Schema Enforcer¶
Many GATE applications are developed through a process which starts with experts manually annotating documents in order for the application developer to understand what is required and which can later be used for testing and evaluation. This is usually done using either GATE Teamware or within GATE Developer using the Schema Annotation Editor
Either approach requires that each of the annotation types being created is described by an XML based Annotation Schema. The Schema Enforcer (part of the Schema_Tools plugin) uses these same schemas to create an annotation set, the contents of which, strictly matches the provided schemas.
Need for Schema Enforcer¶
● When creating an application, you often end up with lots of
annotations and features which are not needed in the final output
● If pushing the output into a MIMIR index, or if storage space is an
issue, it's particularly important to get rid of these
● You can tidy up the output using the AnnotationSetTransfer PR
to move selected annotation types to a new set, but there's still
the problem of the features
● Schema Enforcer PR will ensure that annotations and features
will only appear in the final output set if they adhere strictly to the
annotation schemas used
● Straightforward to use - load Schema Tools plugin and just list
the schemas to be used in the runtime parameters (they must be
loaded in GATE already)
Matching Conditions¶
The Schema Enforcer will copy an annotation if and only if....

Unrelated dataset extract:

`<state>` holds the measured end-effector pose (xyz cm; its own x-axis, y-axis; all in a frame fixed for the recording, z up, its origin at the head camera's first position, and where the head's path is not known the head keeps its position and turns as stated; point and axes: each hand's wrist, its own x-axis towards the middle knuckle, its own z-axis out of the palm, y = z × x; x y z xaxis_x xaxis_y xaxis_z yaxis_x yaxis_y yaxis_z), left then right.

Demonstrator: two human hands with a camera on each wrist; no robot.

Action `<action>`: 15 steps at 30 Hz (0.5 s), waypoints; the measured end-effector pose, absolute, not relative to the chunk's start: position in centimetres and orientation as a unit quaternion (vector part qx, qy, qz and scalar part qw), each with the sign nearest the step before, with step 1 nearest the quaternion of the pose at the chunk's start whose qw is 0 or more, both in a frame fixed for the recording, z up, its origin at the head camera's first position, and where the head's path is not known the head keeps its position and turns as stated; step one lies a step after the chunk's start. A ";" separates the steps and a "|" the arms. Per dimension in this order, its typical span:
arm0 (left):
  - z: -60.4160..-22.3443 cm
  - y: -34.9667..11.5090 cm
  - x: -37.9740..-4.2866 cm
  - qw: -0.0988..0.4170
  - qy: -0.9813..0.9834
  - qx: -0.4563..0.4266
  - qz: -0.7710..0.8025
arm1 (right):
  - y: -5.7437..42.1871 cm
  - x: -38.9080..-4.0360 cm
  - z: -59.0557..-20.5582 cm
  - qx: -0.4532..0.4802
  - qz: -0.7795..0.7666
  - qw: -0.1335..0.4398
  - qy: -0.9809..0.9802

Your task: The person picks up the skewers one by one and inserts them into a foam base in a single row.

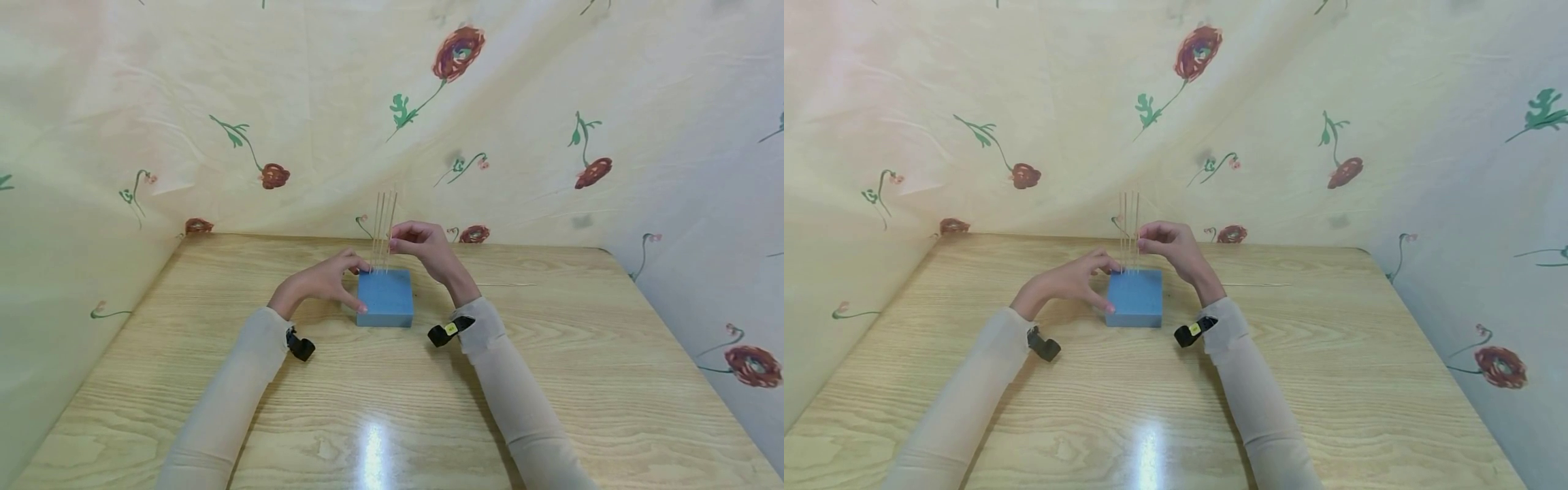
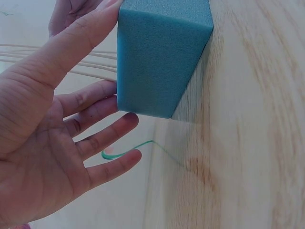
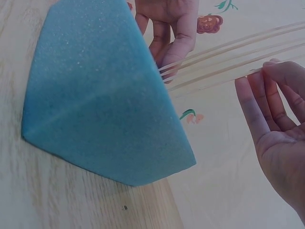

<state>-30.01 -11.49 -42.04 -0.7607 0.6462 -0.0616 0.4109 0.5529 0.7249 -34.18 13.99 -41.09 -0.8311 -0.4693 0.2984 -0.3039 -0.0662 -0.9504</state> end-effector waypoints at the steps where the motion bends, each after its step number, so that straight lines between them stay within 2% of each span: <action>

- ● the type of the annotation matches one of the supplied schemas
- ● all required features are present and valid (i.e. meet the requirements for being copied to the ’clean’ annotation)
Each feature of an annotation is copied to the new annotation if and only if....
- ● the feature name matches a feature in the schema describing the annotation
- ● the value of the feature is of the same type as specified in the schema
- ● if the feature is defined, in the schema, as an enumerated type then the value must match one of the permitted values
The Schema Enforcer has no initialization parameters and is configured via the following runtime parameters:
Run time parameters¶
● inputASName: this defines the annotation set from which annotations will be copied. If nothing is specified, the default annotation set will be used.
● outputASName: this defines the annotation set to which the annotations will be transferred. This must be an empty or non-existent annotation set.
● schemas: a list of schemas that will be enforced when duplicating the input annotation set.
● useDefaults : if true then the default value for required features (specified using the value attribute in the XML schema) will be used to help complete an otherwise invalid annotation, defaults to false.

Here we are passing only three schemas that are required for us with the corresponding features specified in it. Now a new AnnotationSet "set" is created with particular annotations and corresponding features specified in the schema.